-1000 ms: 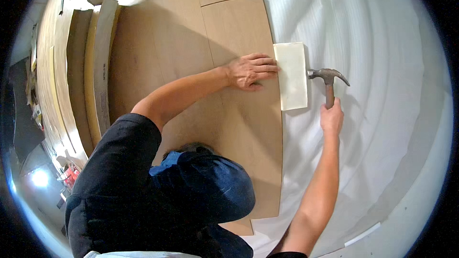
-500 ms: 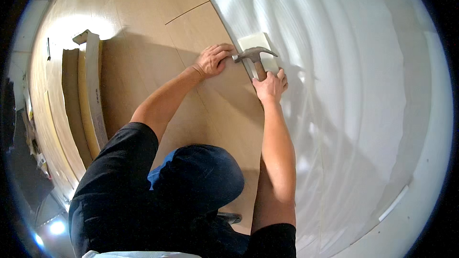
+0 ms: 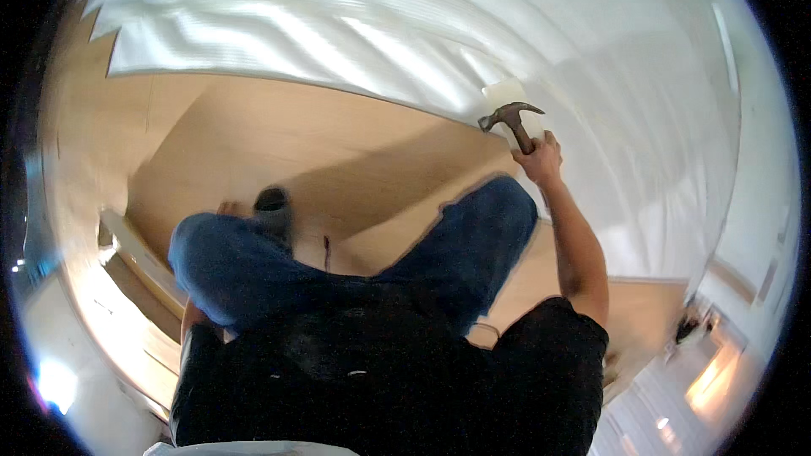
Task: The person installs laminate flooring by opening a box, positioning planks against a wall, and using a tapping block and hammer to secure them together.
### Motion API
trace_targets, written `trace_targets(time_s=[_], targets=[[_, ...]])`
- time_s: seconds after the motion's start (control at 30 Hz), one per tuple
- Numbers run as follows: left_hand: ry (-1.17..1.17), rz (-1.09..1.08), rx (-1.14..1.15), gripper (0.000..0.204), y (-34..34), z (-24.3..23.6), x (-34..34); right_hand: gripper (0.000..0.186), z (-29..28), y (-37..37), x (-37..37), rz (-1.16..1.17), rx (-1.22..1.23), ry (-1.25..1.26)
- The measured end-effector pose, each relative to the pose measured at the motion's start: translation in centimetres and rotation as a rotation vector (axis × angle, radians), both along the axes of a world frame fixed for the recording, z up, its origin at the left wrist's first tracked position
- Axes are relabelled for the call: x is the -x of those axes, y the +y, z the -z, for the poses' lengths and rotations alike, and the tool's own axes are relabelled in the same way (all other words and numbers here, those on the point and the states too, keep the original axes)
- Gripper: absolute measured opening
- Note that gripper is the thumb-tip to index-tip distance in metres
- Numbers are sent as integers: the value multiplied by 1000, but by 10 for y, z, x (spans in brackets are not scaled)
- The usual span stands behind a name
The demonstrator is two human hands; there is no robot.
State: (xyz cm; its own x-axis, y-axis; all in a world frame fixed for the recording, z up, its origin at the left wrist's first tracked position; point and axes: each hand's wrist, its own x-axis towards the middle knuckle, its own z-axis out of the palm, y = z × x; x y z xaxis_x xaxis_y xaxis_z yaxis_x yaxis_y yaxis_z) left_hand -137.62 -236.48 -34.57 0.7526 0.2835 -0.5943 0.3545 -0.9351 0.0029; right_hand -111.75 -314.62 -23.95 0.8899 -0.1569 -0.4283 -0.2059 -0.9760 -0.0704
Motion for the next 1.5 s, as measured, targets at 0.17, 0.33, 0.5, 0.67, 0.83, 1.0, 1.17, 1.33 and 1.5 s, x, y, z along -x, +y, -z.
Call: trace_targets(time_s=[0.17,0.33,0.5,0.67,0.83,1.0,1.17,1.33,1.5], targets=[[-15,-96,191,48,61,-104,-88,57,60,-138,194,431,11,-207],[-237,361,96,43,-119,-242,-278,53,101,-134,240,547,-19,-312],[-252,584,228,42,-342,-241,-342,52,122,-91,199,689,-162,-285],[14,902,343,42,-527,-172,-286,51,120,-78,189,833,-205,-175],[91,1015,467,43,-596,-66,-207,48,124,-74,193,788,-215,-121],[180,1113,432,43,-633,-20,-167,46,118,-76,190,787,-202,-119],[166,1210,430,42,-659,-25,-166,50,129,-85,191,751,-179,-113],[-118,1347,454,27,-664,0,-150,50,119,-84,185,728,-189,-89],[110,1357,299,26,-711,-24,-163,57,130,-94,193,645,-215,-112]])
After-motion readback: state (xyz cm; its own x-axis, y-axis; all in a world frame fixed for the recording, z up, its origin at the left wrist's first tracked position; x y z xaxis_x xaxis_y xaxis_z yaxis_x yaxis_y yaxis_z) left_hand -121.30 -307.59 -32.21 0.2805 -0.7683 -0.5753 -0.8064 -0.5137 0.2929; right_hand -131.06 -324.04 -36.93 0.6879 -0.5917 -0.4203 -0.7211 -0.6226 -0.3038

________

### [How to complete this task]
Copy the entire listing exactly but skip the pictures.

### [Task solution]
-1000 ms: 
-500 ms: 
+0 ms: 
Task: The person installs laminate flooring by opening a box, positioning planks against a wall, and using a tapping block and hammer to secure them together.
### Motion API
trace_targets, written `trace_targets(time_s=[_], targets=[[_, ...]])`
- time_s: seconds after the motion's start (control at 30 Hz), one per tuple
- Numbers run as follows: left_hand: ry (-1.17..1.17), rz (-1.09..1.08), rx (-1.14..1.15), gripper (0.000..0.204), y (-34..34), z (-24.3..23.6), x (-34..34); right_hand: gripper (0.000..0.186), z (-29..28), y (-37..37), x (-37..37), rz (-1.16..1.17), rx (-1.22..1.23), ry (-1.25..1.26)
- The measured end-effector pose, each relative to the pose measured at the motion's start: translation in centimetres and rotation as a rotation vector (axis × angle, radians), both along the axes of a world frame fixed for the recording, z up, its origin at the left wrist's first tracked position
- Axes are relabelled for the call: x is the -x of those axes, y the +y, z the -z, for the poses' lengths and rotations alike, and the tool's own axes are relabelled in the same way (all other words and numbers here, those on the point and the states too, keep the original axes)
- Gripper: absolute measured opening
- Note that gripper is the thumb-tip to index-tip distance in metres
- Numbers are sent as integers: the value multiplied by 1000, but by 10 for y, z, x (spans in brackets are not scaled)
- The usual span stands behind a name
The demonstrator is two human hands; there is no robot.
State: (xyz cm; its own x-axis, y-axis; all in a world frame fixed for the recording, z up, its origin at the left wrist's first tracked position; point and axes: each hand's wrist, its own x-axis towards the middle knuckle, its own z-axis out of the palm, y = z × x; x y z xaxis_x xaxis_y xaxis_z yaxis_x yaxis_y yaxis_z) left_hand -137.62 -236.48 -34.57 0.7526 0.2835 -0.5943 0.3545 -0.9351 0.0029; right_hand -111.75 -314.62 -23.95 0.8899 -0.1569 -0.4283 -0.2059 -0.9760 -0.0704
Motion for the next 1.5 s, as measured, targets at 0.17, 0.33, 0.5, 0.67, 0.83, 1.0, 1.17, 1.33 and 1.5 s, x, y, z along -x, +y, -z.
Call: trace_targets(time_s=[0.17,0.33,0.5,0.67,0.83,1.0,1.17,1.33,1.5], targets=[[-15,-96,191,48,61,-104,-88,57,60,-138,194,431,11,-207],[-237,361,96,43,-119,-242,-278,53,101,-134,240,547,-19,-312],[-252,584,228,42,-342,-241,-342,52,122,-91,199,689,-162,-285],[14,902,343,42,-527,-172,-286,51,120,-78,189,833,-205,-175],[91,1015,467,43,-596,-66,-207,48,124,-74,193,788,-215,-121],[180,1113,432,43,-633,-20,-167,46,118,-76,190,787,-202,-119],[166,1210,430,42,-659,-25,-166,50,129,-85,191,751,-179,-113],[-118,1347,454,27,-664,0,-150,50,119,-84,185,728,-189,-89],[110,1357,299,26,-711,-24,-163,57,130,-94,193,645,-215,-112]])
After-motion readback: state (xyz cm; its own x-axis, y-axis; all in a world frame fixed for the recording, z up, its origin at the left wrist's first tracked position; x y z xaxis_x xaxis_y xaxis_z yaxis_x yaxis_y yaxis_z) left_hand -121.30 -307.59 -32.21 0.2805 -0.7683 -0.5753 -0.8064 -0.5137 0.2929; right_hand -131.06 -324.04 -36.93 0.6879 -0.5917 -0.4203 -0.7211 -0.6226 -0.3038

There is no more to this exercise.